It’s given that customers of a Service Provider will have overlapping IP addressing in their VPNs, e.g. you will have more than two customers who use the 10.0.0.0/8 network. The RD is how you tell them apart. If you have customer “A” with RD “A” and customer “B” with RD “B” the routes “A:10.0.0.0/8” and “B:10.0.0.0/8” become unique. This is all the RD does.

What is an RD? An RD is a 64 bit value that is attached to the customer’s IPv4 address, to make it a Unique 96 bit address called VPNv4. These addresses are ONLY exchanged between the PE routers.

Once the PE router attaches the RD to the CE routes, it then sends the VPNv4 address/es to the other PE router/s.

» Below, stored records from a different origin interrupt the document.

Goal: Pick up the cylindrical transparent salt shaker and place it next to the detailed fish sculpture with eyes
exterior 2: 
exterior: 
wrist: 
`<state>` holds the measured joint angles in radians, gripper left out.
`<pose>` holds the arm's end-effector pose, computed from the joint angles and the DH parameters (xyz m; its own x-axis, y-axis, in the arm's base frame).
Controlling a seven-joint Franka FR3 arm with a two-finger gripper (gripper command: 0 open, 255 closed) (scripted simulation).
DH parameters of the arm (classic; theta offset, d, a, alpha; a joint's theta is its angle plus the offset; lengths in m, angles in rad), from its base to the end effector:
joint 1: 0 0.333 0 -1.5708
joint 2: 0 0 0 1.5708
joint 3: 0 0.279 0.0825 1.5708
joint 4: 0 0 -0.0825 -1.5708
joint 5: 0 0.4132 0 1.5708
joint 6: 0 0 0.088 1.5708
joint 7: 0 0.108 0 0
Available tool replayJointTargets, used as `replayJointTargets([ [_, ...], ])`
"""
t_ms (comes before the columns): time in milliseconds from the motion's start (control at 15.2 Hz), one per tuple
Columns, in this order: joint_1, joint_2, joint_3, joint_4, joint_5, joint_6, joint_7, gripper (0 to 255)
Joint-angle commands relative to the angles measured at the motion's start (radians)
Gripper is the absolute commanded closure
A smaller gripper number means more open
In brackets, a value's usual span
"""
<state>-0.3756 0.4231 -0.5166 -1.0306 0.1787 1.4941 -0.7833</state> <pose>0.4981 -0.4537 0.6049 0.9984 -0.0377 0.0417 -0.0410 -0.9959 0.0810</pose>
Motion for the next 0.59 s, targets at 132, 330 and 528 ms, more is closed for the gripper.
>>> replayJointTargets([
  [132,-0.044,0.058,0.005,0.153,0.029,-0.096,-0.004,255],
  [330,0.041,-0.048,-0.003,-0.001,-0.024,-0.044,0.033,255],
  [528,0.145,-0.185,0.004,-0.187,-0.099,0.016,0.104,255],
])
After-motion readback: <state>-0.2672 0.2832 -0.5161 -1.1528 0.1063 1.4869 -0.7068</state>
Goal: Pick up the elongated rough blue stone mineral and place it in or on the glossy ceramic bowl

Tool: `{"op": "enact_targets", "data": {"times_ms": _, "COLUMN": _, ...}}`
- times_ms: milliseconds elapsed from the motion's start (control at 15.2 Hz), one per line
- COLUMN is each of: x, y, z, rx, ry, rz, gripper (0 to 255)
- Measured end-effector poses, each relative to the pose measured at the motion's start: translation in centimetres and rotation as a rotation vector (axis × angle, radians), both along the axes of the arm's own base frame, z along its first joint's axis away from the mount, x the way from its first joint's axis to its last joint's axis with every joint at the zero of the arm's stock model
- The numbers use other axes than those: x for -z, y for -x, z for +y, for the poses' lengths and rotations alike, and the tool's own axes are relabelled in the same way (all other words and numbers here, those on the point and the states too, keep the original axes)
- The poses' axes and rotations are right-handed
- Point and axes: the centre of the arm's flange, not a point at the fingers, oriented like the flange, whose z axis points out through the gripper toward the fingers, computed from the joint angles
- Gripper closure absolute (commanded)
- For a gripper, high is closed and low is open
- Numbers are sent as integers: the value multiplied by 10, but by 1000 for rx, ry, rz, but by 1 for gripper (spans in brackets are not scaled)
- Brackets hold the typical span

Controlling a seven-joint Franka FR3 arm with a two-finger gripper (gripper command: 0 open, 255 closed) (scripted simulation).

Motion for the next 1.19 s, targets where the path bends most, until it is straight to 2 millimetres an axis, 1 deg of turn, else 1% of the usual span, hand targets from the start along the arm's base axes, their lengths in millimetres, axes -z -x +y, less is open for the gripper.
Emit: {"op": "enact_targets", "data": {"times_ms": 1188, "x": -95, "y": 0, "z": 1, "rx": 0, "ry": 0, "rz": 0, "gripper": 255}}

The receiving PE router strips the RD from the VPNv4 prefix, and it s left with an IPv4 address.

The Route Target tells you which VRF table the route belongs to. You have to separate the two attributes because sometimes you want the same route to belong to multiple VRF tables. This is common in what’s known as “Central Services VPNs”. For example if the Service Provider hosts email for customers, that route to the mail server would have to be in the routing table of multiple customers. This doesn’t break the rule of the route having to be unique though, which is what the RD does.

NOW How does the receiving PE know which VRF does the IP address belong to? The answer is Route-Target .

The Route-target is a BGP extended community that indicates which routes should be exported from a given VRF or imported into a given VRF.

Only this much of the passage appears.